Let’s get back to Woodbridge, population 99,000, Edison, population 99,999, and Piscatway, population 56,000. Any one of them could be the largest city in Vermont, Wyoming, or either of the Dakotas, and yet none of them has anything resembling a walkable downtown. I mean literally nothing. You can stand anywhere in Woodbridge and it could just as easily be Edison. You can stand anywhere in Edison and it can just as easily be Woodbridge, and you can stand anywhere in Piscataway and the only way you can even tell you’re in Piscataway is that eventually someone will ask you how to get to the campus of Rutgers University, which is somewhere across the Raritan River and gigantic in size but impossible to find unless you not only have a GPS but have lived in Middlesex County for at least the past 10 years. Woodbridge, Piscataway and Edison are wealthy, educated, multicultural cities and yet there’s nothing there, at least nothing you could call “civilization.” Civilization in Central New Jersey is an ugly 5 bedroom McMansion and a pair of SUVs, and that’s about it. There’s no art. There’s no culture. There’s no beauty, no eccentricity, no identity, nothing to mark it off as someplace people valued and cherished as their home. Oh, human beings have certainly made their mark in Woodbridge, Edison, and Piscataway but nothing about the mark they’ve made is particularly human. It’s business, emptiness, empty business, identical to any one of hundreds of towns all over the United States. It’s prefabricated desolation.
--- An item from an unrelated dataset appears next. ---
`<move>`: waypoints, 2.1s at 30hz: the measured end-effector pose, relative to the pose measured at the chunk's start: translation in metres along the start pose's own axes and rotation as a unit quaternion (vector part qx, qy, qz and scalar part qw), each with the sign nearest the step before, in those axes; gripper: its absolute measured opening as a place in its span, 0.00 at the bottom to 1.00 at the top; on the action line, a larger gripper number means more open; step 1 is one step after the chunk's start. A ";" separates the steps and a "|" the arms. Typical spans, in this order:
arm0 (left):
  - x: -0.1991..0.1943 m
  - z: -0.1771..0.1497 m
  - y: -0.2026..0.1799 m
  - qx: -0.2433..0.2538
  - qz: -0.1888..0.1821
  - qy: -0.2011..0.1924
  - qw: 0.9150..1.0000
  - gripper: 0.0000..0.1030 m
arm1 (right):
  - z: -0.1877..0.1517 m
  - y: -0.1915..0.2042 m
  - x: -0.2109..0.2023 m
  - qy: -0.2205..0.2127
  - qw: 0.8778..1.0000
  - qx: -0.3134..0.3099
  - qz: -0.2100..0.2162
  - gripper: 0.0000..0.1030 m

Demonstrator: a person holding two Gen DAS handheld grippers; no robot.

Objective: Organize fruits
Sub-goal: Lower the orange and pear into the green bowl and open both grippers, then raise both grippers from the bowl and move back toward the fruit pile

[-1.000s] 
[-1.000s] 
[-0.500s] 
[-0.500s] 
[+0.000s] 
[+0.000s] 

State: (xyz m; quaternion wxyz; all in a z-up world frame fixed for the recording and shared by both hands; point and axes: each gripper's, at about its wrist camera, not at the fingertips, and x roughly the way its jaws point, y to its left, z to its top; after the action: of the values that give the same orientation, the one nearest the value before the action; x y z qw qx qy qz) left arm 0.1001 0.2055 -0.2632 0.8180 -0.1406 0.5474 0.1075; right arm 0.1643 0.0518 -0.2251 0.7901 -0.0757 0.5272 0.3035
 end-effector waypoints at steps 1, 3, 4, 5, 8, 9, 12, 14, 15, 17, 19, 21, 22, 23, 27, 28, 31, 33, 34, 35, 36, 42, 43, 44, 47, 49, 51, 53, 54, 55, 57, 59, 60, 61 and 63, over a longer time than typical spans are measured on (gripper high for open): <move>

I have no idea why Donald Trump’s moronic followers care so much about immigration. Immigrants don’t change America, at least in Woodbridge, Piscatway and Edison. Conversely, America doesn’t really change immigrants, at least in Woodbridge, Piscataway and Edison. Everybody who comes to central New Jersey from any place in the world, Poles, WASPS, Italians, Indians, Muslims, Asians, Hispanics, Hungarians, Jews, Catholics, Russians, Laplanders and Pacific Islanders, pretty much does the same thing. First you completely repress yourself. You warn your kids “not to talk about politics.” You go to whatever place of worship you go to on whatever day of the way you find holy and you go through the motions but your heart really isn’t in it. What you really want is for your kids to go to the right schools and get onto the right corporate ladder, to have a bigger McMansion and a bigger SUV than your neighbor, to have a bigger bank account, and a bigger dick than your father did. What you really want is to construct your own little world on your own personal little cul de sac, and worship your own household gods, at least when you’re not too busy working to build the altar for those household gods, which of course costs money.

It is a wealthy, prosperous, bleak, empty landscape. Riding 20 miles from downtown New Brunswick, a hideous old city that dates back to the 17th Century and preserved slavery well into the 19th century, back to my house in Cranford — a racist little suburb in Union County hopelessly trying to convince itself that it’s small town America and not part of the New York metropolitan area — is to get lost every three or four blocks, to stop, check Google Maps on my iPhone, and wonder how everything can look so relentlessly the same for so long. That’s really the most exhausting thing about long distance cycling. It’s not the physical toll. My fat, middle-aged body can pedal 100 miles with ease. It’s the sheer exhaustion of riding 10 blocks that feel like 10 miles, feel 10 miles because you don’t know where you are and there’s no variation to let you know you’ve made any progress. It’s easy to ride through a suburban landscape you know by heart. You can simply tune it out and lose yourself in your own thoughts. But riding through 20 miles of nothingness focused on nothingness in order to find your way through nothingness is worse than the labor of Sisyphus. It’s like being in hell.

In fact, in some ways, I’m not afraid of death for hell, if there’s a hell, is probably a lot like central New Jersey. After I die and they put me in my coffin, I’ll simply lift up the lid and get back on my bike. Then I’ll spend the next 100,000 years trying to figure out if I’m truly in the realm of the damned or simply riding through Woodbridge, Edison, and Piscataway, forever.